Prompt>
Pull every line with "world" from the data below and copy it.
___ Material provided
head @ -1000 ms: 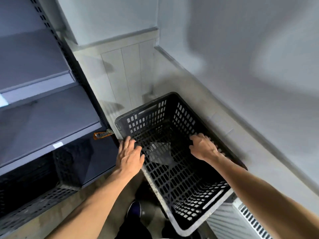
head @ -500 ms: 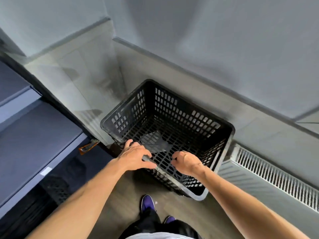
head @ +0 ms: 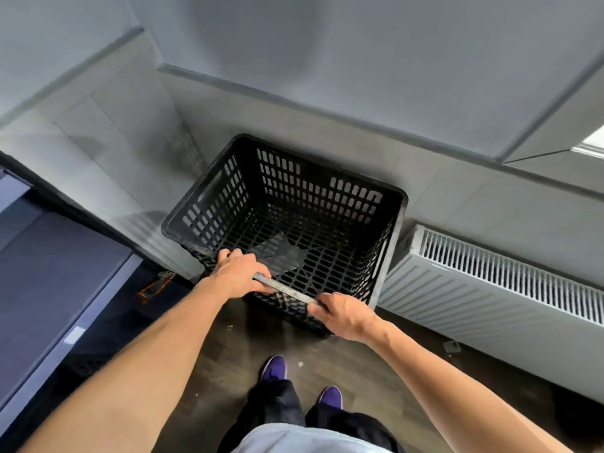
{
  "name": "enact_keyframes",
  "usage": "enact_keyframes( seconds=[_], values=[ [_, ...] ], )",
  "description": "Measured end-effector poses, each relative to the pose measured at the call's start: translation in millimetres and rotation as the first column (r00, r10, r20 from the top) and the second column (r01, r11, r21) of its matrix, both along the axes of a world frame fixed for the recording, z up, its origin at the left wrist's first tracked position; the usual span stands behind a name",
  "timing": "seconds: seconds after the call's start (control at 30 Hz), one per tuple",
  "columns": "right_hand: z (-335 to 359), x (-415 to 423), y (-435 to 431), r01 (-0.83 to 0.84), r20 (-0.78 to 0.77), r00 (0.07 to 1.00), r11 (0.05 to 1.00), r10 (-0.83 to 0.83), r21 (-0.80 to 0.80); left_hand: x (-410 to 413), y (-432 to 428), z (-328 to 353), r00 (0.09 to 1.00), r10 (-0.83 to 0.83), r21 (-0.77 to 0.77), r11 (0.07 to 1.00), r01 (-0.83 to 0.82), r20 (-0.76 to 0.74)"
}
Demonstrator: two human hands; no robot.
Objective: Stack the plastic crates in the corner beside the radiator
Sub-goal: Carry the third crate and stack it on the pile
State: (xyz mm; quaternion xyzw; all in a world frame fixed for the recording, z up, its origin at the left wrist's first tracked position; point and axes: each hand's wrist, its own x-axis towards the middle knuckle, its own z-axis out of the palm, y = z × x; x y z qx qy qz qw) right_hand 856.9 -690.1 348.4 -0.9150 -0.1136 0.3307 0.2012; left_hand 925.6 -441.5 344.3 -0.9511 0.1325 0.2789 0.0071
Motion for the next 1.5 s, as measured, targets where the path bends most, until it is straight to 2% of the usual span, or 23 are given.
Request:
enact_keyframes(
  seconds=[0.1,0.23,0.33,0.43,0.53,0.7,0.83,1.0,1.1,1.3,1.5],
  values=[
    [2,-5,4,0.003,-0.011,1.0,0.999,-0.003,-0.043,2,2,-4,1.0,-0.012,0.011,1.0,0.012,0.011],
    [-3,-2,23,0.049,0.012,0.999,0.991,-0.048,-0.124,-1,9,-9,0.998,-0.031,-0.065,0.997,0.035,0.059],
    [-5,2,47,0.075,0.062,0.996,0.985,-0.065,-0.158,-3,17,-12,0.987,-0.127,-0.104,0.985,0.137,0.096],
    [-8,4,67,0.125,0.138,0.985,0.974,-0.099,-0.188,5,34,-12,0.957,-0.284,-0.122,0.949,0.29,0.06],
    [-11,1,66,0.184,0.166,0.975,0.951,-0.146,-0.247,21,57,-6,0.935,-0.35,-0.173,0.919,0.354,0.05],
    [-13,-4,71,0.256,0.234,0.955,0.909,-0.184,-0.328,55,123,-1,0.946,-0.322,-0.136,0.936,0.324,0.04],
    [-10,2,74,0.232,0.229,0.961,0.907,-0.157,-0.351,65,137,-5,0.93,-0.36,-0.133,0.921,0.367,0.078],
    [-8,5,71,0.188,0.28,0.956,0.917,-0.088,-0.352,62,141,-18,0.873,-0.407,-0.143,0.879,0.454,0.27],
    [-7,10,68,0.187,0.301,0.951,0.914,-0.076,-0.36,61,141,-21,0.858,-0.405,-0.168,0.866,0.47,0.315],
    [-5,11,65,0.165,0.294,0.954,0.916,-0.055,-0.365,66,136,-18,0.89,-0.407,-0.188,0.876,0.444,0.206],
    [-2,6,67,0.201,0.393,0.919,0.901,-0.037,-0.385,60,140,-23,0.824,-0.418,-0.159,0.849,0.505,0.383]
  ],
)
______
Exercise result>
  "description": "Measured end-effector poses, each relative to the pose measured at the call's start: translation in millimetres and rotation as the first column (r00, r10, r20 from the top) and the second column (r01, r11, r21) of its matrix, both along the axes of a world frame fixed for the recording, z up, its origin at the left wrist's first tracked position; the usual span stands behind a name",
State: (xyz mm; quaternion xyzw; all in a world frame fixed for the recording, z up, its origin at the left wrist's first tracked position; point and axes: each hand's wrist, its own x-axis towards the middle knuckle, its own z-axis out of the palm, y = z × x; x y z qx qy qz qw) right_hand 856.9 -690.1 348.4 -0.9150 -0.1136 0.3307 0.2012; left_hand 925.6 -441.5 344.3 -0.9511 0.1325 0.2789 0.0071

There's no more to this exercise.